RE-ALIGN studied two patient populations. Population A was randomized within one week of valve implantation while Population B was randomized at least three months after having undergone valve implantation. Noticeable is that both thromboembolic and bleeding events were increased in the dabigatran arm (TABLE).
It is not well understood why both thromboembolic and bleeding events were increased in this population. In the RE-LY trial, dabigatran versus warfarin for nonvalvular atrial fibrillation, dabigatran 110mg BID demonstrated similar thromboembolic protection but less major bleeding than warfarin. The other dose tested, 150mg BID, was found to reduce thromboembolic events with similar rates of major bleeding to warfarin. In RE-ALIGN, while inadequate trough levels of dabigatran may have been a partial explanation for the increased thromboembolic events, the concomitant increase in bleeding with dabigatran 300mg BID would likely have prohibited using a larger dose. Much of the underlying reason may have involved different mechanisms of clot formation in patients with valvular disease. Major bleeding was confined to pericardial bleeds in the group with recent surgery.
Thrombus formation in atrial fibrillation typically is triggered by blood stasis and endothelial dysfunction.4 In contrast, in the setting of a mechanical valve, tissue damage from surgery as well as exposure to prosthetic materials may activate both the intrinsic and extrinsic pathways. Dabigatran only inhibits thrombin. Warfarin, on the other hand, depletes multiple vitamin K dependent clotting factors (i.e., VII, IX, and X) in addition to thrombin, and may thus be a more effective anticoagulant. The FDA has issued a safety announcement warning against the use of dabigatran in patients with mechanical prosthetic heart valves.5
References
American College of Cardiology et al. ACC/AHA 2006 guidelines for the management of patients with valvular heart disease: a report of the American College of Cardiology/American Heart Association Task Force on Practice Guidelines (writing Committee to Revise the 1998 guidelines for the management of patients with valvular heart disease) developed in collaboration with the Society of Cardiovascular Anesthesiologists endorsed by the Society for Cardiovascular Angiography and Interventions and the Society of Thoracic Surgeons. J Am Coll Cardiol 2006; 48:e1-148.

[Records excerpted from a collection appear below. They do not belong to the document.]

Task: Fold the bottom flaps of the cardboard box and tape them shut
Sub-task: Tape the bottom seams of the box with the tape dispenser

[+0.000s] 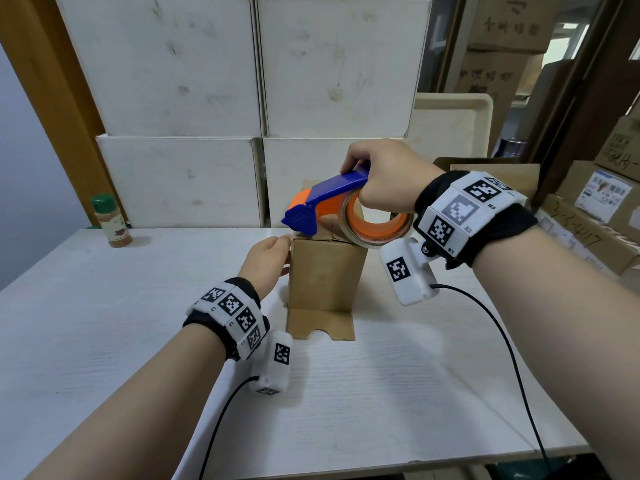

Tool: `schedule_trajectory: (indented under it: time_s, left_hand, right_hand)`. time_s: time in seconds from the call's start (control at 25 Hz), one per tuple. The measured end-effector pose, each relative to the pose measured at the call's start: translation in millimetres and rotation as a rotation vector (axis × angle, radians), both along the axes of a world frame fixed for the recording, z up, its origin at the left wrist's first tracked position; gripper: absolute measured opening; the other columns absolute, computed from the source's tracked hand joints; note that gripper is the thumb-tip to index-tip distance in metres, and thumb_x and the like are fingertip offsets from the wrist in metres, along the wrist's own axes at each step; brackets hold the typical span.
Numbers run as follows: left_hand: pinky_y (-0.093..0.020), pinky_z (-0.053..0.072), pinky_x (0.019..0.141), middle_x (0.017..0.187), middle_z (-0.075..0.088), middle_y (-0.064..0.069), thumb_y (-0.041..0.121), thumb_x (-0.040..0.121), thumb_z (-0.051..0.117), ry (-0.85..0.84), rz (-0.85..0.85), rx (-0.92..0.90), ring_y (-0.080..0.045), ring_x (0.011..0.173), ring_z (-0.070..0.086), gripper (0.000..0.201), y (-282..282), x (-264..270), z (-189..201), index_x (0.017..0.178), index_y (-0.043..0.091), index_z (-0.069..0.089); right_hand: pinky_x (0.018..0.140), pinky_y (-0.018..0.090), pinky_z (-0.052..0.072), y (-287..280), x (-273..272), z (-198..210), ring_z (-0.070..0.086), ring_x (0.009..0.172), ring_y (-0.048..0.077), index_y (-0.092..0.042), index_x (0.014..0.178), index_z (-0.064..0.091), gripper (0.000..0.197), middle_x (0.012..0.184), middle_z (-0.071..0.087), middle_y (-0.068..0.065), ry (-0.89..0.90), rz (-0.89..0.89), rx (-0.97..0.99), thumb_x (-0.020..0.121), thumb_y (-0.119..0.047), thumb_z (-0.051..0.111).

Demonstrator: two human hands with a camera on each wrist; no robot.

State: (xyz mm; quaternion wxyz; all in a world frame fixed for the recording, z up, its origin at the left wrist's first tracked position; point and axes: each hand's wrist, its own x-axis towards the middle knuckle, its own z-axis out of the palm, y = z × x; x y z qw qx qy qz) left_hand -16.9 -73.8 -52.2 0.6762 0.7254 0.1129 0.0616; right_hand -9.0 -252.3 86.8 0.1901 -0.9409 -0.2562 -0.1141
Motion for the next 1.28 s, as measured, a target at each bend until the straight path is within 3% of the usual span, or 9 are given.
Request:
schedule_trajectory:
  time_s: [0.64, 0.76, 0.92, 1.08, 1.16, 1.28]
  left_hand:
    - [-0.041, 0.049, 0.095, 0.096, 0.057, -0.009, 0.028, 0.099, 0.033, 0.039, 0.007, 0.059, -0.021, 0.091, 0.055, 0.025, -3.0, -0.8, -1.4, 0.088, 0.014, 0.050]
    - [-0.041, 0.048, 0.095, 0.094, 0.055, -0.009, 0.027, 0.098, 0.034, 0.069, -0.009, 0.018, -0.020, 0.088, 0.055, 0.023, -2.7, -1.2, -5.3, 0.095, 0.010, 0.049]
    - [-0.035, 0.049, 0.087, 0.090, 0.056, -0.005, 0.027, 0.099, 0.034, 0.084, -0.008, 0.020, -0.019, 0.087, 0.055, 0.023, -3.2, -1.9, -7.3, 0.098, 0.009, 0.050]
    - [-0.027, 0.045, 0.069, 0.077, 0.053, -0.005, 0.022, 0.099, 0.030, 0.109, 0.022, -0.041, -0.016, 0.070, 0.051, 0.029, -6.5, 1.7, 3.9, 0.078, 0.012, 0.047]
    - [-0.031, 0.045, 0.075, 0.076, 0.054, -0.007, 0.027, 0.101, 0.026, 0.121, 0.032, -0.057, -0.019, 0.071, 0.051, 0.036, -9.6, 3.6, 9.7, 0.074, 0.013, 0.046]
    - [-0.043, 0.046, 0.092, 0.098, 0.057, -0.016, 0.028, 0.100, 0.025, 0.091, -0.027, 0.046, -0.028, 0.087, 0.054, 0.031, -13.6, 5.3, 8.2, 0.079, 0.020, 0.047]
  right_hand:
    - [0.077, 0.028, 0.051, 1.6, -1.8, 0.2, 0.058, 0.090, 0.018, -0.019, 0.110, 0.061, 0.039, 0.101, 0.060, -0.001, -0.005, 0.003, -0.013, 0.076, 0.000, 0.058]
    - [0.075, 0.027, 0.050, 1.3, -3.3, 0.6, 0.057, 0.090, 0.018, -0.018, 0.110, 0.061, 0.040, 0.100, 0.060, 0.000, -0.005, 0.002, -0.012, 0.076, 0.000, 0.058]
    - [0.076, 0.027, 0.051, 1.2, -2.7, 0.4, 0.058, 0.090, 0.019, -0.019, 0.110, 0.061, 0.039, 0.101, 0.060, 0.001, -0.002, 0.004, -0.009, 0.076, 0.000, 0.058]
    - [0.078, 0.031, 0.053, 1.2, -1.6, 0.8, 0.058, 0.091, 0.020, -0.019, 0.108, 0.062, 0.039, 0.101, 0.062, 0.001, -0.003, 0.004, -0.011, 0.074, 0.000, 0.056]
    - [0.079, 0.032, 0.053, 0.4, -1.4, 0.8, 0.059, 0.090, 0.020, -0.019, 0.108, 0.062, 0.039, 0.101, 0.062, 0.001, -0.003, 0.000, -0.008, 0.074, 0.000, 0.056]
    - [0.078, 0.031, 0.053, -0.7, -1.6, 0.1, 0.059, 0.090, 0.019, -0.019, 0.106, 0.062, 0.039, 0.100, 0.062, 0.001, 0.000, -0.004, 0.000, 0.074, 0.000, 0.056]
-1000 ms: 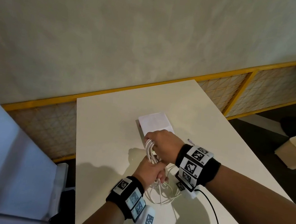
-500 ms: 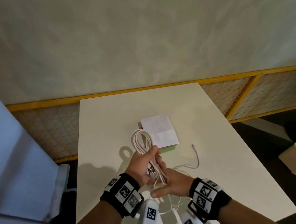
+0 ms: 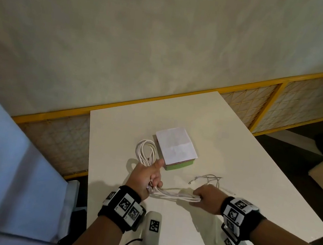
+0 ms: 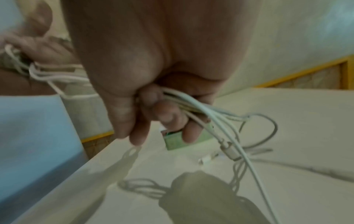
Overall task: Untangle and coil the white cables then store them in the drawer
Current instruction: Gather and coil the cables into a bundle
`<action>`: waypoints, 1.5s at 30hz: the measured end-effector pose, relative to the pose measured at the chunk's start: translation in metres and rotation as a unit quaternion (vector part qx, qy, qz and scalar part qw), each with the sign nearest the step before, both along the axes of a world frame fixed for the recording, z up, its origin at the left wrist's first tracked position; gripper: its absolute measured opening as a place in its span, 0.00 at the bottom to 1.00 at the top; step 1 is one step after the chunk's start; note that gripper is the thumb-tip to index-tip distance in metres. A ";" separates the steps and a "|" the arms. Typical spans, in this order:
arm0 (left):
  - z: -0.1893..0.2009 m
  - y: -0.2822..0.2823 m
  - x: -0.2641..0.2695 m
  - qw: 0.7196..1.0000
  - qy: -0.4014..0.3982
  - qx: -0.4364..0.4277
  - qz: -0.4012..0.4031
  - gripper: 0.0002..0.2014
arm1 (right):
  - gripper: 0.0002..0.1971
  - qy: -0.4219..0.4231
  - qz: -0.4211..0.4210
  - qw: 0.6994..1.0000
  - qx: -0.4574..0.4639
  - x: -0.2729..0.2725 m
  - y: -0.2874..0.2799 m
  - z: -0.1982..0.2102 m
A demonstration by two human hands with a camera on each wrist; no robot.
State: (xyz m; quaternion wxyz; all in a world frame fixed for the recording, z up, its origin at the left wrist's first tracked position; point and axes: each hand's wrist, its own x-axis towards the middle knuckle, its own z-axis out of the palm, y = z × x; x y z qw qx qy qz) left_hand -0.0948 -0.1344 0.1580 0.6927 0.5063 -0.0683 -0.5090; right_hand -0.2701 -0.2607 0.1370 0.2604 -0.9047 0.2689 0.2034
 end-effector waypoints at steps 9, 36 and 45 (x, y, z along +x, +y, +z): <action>-0.040 0.011 -0.008 0.984 -0.132 0.080 -0.084 0.16 | 0.14 -0.204 0.024 0.950 -0.235 0.028 -0.003 0.062; -0.044 0.014 -0.048 0.942 -0.192 0.131 -0.242 0.20 | 0.20 -0.038 0.048 0.998 -0.034 0.066 0.012 0.079; -0.047 0.009 -0.051 0.928 -0.228 0.141 -0.258 0.12 | 0.19 -0.013 0.083 0.980 -0.180 0.066 0.018 0.069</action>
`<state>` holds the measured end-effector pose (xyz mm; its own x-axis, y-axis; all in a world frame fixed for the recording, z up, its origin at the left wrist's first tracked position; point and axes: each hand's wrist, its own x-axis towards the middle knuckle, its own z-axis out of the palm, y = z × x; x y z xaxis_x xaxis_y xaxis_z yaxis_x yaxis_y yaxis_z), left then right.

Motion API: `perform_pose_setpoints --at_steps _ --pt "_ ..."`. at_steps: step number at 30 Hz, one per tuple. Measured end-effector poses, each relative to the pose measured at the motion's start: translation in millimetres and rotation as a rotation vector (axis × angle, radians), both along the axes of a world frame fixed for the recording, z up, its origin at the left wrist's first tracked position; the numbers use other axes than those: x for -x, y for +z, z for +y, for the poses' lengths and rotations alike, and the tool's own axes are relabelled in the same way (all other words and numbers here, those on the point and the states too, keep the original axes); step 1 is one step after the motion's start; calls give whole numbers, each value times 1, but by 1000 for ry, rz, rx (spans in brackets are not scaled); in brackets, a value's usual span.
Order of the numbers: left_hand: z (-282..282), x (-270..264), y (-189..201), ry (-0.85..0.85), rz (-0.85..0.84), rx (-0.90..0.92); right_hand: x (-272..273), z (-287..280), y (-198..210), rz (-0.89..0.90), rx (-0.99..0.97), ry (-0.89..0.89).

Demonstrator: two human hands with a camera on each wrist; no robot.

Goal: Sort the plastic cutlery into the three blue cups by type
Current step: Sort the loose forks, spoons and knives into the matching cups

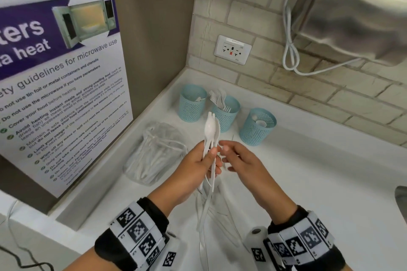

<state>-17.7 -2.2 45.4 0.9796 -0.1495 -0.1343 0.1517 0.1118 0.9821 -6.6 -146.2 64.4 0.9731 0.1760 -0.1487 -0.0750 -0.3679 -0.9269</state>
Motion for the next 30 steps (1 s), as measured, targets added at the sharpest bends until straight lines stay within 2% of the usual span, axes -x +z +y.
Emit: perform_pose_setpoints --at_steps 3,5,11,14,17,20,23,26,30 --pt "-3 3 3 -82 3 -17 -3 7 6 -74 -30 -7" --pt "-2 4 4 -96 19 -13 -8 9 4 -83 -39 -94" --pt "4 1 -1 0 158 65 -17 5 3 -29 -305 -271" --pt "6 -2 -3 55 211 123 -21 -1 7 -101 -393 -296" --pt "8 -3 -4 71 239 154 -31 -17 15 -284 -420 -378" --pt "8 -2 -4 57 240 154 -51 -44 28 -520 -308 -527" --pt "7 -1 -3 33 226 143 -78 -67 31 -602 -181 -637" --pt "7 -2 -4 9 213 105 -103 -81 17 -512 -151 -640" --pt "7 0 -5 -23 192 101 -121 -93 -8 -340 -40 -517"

Heneghan, C. et al. Self-monitoring of oral anticoagulation: systematic review and meta-analysis of individual patient data. Lancet 2012; 379:322-334.
Eikelboom JW, Connolly SJ, Brueckmann M, et al. Dabigatran versus warfarin in patients with mechanical heart valves. N Engl J Med 2013;369:1206-14.
Hylek EM. Dabigatran and mechanical heart valves--not as easy as we hoped. N Engl J Med 2013;369:1264-6.